[What you will do]:
Output only the lines below from the one containing "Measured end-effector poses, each" to the one containing "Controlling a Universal", exactly as written, both ends kept.
________________________
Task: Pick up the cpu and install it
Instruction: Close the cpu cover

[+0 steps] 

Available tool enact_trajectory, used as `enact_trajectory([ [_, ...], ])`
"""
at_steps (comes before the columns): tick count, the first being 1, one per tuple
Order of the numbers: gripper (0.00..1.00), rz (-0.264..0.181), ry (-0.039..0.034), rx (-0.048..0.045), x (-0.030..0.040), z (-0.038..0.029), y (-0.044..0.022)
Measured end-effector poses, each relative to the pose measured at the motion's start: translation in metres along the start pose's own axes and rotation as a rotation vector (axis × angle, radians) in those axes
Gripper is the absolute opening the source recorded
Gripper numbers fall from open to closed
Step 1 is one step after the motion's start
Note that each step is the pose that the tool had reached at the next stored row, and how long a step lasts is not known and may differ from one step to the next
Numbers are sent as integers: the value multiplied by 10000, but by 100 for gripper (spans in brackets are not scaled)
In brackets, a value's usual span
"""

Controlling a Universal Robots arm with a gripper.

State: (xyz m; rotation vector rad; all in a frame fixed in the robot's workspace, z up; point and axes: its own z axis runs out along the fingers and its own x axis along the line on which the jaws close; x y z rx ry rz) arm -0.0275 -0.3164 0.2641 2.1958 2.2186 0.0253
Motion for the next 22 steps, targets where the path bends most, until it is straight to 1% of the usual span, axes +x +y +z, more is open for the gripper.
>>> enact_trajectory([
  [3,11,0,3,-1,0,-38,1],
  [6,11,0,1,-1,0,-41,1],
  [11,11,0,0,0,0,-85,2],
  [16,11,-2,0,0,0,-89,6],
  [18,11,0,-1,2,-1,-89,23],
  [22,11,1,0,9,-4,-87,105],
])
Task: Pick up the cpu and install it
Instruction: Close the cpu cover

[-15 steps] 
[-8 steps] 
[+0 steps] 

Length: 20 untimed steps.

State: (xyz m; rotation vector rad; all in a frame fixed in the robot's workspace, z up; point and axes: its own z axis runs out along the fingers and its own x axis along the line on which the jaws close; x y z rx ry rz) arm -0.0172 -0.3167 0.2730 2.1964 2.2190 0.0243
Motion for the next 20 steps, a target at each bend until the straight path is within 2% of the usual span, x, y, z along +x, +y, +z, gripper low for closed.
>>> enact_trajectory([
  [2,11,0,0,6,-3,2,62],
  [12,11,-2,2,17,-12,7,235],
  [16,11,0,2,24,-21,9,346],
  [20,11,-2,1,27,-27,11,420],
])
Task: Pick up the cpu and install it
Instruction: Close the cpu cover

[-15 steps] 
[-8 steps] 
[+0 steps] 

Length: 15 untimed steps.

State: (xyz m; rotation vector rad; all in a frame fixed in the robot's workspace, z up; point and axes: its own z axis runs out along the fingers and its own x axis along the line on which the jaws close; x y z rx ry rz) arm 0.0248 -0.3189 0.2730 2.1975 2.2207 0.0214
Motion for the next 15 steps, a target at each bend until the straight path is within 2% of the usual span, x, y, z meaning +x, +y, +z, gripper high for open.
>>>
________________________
[Final answer]:
Measured end-effector poses, each relative to the pose measured at the motion's start: translation in metres along the start pose's own axes and rotation as a rotation vector (axis × angle, radians) in those axes
Gripper is the absolute opening the source recorded
Gripper numbers fall from open to closed
Step 1 is one step after the motion's start
Note that each step is the pose that the tool had reached at the next stored row, and how long a step lasts is not known and may differ from one step to the next
Numbers are sent as integers: the value multiplied by 10000, but by 100 for gripper (spans in brackets are not scaled)
In brackets, a value's usual span
"""

Controlling a Universal Robots arm with a gripper.

This exercise is now complete.